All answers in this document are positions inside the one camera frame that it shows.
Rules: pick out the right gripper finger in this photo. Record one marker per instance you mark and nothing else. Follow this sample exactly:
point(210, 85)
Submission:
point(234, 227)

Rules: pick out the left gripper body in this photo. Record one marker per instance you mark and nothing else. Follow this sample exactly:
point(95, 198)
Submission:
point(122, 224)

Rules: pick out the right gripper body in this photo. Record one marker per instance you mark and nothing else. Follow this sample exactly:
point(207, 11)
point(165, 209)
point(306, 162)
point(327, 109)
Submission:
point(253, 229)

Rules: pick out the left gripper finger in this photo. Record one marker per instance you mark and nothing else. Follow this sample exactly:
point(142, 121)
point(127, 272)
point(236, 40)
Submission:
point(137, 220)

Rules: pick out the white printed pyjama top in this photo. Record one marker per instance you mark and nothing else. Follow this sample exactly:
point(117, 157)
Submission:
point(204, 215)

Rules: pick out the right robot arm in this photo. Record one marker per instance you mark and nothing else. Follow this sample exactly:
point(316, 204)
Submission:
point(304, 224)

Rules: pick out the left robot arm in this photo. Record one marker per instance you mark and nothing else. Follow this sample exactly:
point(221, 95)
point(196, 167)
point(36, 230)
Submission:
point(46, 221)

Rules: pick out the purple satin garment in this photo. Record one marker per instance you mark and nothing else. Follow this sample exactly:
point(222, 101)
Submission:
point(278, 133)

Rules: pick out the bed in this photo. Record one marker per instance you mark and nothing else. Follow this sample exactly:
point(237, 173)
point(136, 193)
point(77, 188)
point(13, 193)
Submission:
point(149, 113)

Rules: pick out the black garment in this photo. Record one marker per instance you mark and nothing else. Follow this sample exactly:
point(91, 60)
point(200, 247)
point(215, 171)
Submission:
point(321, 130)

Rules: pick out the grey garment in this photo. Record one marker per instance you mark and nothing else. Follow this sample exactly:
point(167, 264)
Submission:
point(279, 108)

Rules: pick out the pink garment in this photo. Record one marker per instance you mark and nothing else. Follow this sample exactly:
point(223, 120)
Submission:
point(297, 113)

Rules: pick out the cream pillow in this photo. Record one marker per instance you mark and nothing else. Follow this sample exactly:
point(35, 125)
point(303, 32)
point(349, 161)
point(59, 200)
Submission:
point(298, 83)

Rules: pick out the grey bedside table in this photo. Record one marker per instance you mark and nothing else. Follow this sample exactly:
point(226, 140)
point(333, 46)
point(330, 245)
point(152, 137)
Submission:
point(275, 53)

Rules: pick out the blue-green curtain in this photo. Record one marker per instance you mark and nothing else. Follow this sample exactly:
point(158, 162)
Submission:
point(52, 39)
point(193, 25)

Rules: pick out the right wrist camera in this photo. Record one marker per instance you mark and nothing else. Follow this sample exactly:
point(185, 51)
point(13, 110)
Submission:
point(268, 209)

**WORK TASK**
Every line of the entries above that includes "body" should be copied.

**SOLUTION TO THIS PROBLEM**
Rules: pick out the left gripper body in this photo. Record one marker per instance you mark and nothing else. Follow this sample exactly:
Rules: pick out the right gripper body in this photo. Record one marker per instance you mark and nothing else. Follow this sample exactly:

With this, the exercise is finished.